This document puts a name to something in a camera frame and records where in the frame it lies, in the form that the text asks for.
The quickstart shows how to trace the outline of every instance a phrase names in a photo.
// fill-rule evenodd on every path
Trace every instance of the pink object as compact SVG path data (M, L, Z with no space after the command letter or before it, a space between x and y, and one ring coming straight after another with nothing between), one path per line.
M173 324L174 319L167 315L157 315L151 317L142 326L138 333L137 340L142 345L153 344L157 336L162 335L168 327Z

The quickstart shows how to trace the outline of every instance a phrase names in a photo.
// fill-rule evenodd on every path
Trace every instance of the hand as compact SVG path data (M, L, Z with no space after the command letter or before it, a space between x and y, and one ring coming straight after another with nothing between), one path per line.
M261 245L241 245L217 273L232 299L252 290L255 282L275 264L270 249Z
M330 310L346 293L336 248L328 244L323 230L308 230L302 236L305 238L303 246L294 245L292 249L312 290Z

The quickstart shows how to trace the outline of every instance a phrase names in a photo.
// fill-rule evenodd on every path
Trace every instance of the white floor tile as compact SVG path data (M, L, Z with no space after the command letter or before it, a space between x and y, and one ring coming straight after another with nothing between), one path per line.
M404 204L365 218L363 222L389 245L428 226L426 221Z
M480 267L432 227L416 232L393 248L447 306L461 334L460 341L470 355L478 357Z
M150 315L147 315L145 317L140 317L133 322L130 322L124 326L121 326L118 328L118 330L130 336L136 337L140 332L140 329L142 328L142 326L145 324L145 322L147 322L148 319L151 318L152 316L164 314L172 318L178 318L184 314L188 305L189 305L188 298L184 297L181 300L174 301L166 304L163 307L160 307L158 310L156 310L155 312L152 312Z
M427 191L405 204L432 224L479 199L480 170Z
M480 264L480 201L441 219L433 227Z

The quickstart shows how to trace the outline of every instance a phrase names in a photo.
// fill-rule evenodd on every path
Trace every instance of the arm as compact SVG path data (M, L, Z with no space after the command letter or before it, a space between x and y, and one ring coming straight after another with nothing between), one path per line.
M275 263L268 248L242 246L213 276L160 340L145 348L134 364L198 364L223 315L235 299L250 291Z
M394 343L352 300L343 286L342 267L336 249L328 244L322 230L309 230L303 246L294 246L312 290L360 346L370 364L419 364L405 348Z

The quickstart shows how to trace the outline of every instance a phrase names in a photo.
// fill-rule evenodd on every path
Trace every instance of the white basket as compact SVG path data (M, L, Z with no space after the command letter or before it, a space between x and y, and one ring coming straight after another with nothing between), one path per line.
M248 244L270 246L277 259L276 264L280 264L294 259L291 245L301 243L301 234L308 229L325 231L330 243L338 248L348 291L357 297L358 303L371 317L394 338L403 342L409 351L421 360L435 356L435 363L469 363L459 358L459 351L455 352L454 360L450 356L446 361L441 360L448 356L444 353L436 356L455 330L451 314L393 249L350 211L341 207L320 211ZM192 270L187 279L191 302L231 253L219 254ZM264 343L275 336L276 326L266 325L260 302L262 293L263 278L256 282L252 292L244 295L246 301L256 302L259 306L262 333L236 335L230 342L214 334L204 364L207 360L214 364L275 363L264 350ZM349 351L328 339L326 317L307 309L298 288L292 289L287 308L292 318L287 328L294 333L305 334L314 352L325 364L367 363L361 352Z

Problem details:
Set down the material above again, word for word.

Response below:
This document puts a name to something in a camera frame and records where in the frame it lies, in the form that the text asks for.
The quickstart shows how to trace the outline of every instance a phrase names in a photo.
// fill-rule evenodd on every path
Trace every instance of the pink object as compact SVG path data (M, L, Z with no space after the command letter or before it, a space between x and y, and one ring coming straight after another with nothing between), one path per line.
M173 324L174 319L167 315L157 315L151 317L142 326L138 333L137 340L142 345L153 344L157 336L162 335L168 327Z

The quickstart shows how to trace the outline of every instance a phrase names in a photo.
// fill-rule evenodd on every path
Trace every instance of the hand as compact SVG path data (M, L, Z with no space after the command letter or before it, a space between x and y, and one ring coming straight after another with nothing between), one path per line.
M261 245L241 245L217 273L232 299L252 290L255 282L275 264L270 249Z
M330 310L346 293L336 248L328 244L323 230L308 230L302 236L305 238L303 246L294 245L292 249L312 290Z

The quickstart shows how to trace the outline of every instance a phrase names in a photo.
// fill-rule evenodd on every path
Trace every instance of the white floor tile as compact SVG path data (M, L, Z with no space after the command letter or before it, a space between x and y, and one ring coming straight after another with nothing between), one path per line.
M404 204L365 218L363 222L389 245L428 226L426 221Z
M480 267L432 227L416 232L393 248L447 306L461 334L460 341L470 355L478 357Z
M150 315L147 315L145 317L140 317L133 322L130 322L124 326L121 326L118 328L118 330L130 336L136 337L140 332L140 329L142 328L142 326L145 324L145 322L147 322L148 319L151 318L152 316L164 314L172 318L178 318L184 314L188 305L189 305L188 298L184 297L181 300L174 301L166 304L163 307L160 307L158 310L156 310L155 312L152 312Z
M427 191L405 204L432 224L479 199L480 170Z
M480 264L480 201L441 219L433 227Z

The quickstart shows how to trace the outline of every instance a phrase names in a photo.
// fill-rule evenodd on every path
Trace every instance of the arm as compact SVG path data (M, L, Z with no space after the command letter or before it, a space between x and y, and one ring coming straight after another with nothing between), one path per line.
M275 263L268 248L242 246L213 276L160 340L145 348L134 364L198 364L223 315L235 299L250 291Z
M394 343L352 300L343 286L342 267L336 249L328 244L322 230L309 230L303 246L294 246L312 290L360 346L370 364L419 364L405 348Z

The quickstart shows how to trace the outline of every instance a phrase names in a photo.
// fill-rule evenodd on every path
Trace every instance of the white basket as compact SVG path data (M, L, Z with no space after the command letter or before it, a space between x and y, and one ring coming straight after another with nothing between), one path per line.
M248 244L270 246L277 259L276 264L280 264L294 259L291 245L301 243L301 234L308 229L325 231L330 243L338 248L348 291L357 297L358 303L371 317L394 338L403 342L409 351L421 360L435 356L435 363L469 363L459 358L459 351L455 352L454 360L450 356L446 361L441 360L448 356L444 353L436 356L455 330L451 314L393 249L350 211L341 207L320 211ZM192 270L187 279L191 302L231 253L219 254ZM264 343L275 336L276 326L266 325L260 302L262 293L263 278L256 282L252 292L244 295L246 301L256 302L259 306L262 333L236 335L230 342L214 334L204 364L207 360L214 364L275 363L264 350ZM349 351L328 339L326 317L307 309L298 288L292 289L287 308L292 318L287 328L294 333L305 334L314 352L325 364L367 363L361 352Z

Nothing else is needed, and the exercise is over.